A questo punto tutti i fattori tecnici di base del prodotto erano messi a punto. E com’è proseguita la storia fino a oggi?

Nel campo dei record di apnea ci sono stati molti anni di quasi monopolio delle pinne in carbonio. Monopolio che è terminato solo con l’avvento del monopinna.

In pratica, anche tutti i competitori di Umberto Pelizzari, che all’epoca era l’assoluto dominatore, hanno usato le pinne in carbonio fino all’avvento del Monopinna. Avvento del monopinna che a sua volta dimostra – comunque – come la prestazione sia fortemente funzione dell’attrezzatura. Mi ricordo tanti episodi di quegli anni. Ad esempio nel 2003 ci fù una gara AIDA e Martin Stepanek in prova aveva problemi alle caviglie nel fare la virata a novanta metri con le pinne in plastica. Un suo amico spagnolo gli prestò le proprie Falcon 40 per vedere se potevano risolvere il problema. Risultato: portò il record del mondo a -93mt (con bipinne) con delle Falcon 40 comprate in negozio, anziché con delle pinne dedicate. Venuto a sapere questa cosa, contattai Martin e mi offrii di produrgli dei prototipi su misura, come avevo fatto per Umberto. Chiesi, pertanto, i dati delle sue prestazioni muscolari e rimasi a bocca aperta scoprendo che aveva prestazioni superiori a quelle di alcuni dei maggiori campioni del ciclismo.

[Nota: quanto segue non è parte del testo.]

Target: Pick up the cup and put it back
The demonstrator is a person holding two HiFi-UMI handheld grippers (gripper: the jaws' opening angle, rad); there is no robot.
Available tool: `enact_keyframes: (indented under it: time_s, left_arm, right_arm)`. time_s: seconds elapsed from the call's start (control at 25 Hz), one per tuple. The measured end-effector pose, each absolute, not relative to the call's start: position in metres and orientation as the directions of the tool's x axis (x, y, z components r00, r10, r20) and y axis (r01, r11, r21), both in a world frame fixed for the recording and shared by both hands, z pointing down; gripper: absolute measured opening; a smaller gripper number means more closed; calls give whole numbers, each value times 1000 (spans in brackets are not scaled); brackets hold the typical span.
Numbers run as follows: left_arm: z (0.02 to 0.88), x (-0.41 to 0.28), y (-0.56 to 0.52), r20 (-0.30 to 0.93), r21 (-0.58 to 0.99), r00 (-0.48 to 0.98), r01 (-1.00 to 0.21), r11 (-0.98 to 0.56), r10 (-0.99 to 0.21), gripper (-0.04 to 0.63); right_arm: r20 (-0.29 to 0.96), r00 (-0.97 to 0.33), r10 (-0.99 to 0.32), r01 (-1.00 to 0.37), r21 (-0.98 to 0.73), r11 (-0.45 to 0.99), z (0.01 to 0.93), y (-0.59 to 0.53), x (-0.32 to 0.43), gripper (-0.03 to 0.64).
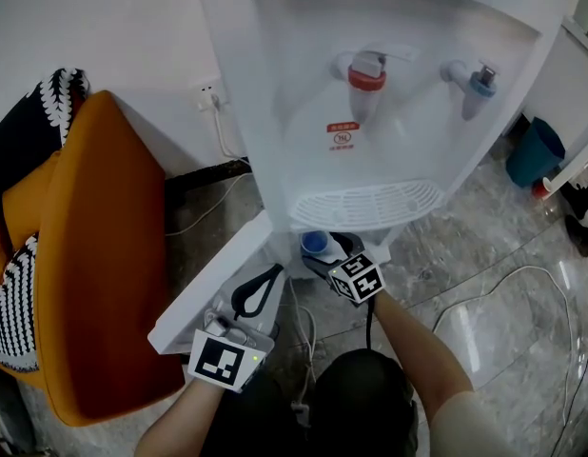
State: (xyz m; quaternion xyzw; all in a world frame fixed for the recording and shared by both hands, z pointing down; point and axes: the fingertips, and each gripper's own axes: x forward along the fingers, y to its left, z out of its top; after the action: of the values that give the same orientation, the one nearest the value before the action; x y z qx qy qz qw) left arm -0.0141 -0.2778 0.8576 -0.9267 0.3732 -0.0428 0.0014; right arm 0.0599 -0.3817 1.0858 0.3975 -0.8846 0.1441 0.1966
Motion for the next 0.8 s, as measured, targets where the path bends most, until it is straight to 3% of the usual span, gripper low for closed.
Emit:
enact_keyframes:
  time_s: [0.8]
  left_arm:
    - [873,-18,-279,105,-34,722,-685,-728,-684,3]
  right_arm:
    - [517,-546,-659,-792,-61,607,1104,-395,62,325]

Per quanto riguarda il mondo della pesca in apnea, dopo Renzo Mazzarri, le pinne in carbonio furono adottate da tanti altri, Pedro Carbonell ci vinse un campionato Europeo e poi, via via, gli altri (dovrei forse dire tutti gli altri) campioni e da un grandissimo numero di pescatori appassionati. L’egemonia delle pinne in carbonio è diventata totale e, ovviamente, si sono affacciati al mercato tantissimi altri produttori. Era inevitabile. Qualcuno ha portato rispetto alla storia del prodotto e qualcun altro meno. Anche questo era inevitabile.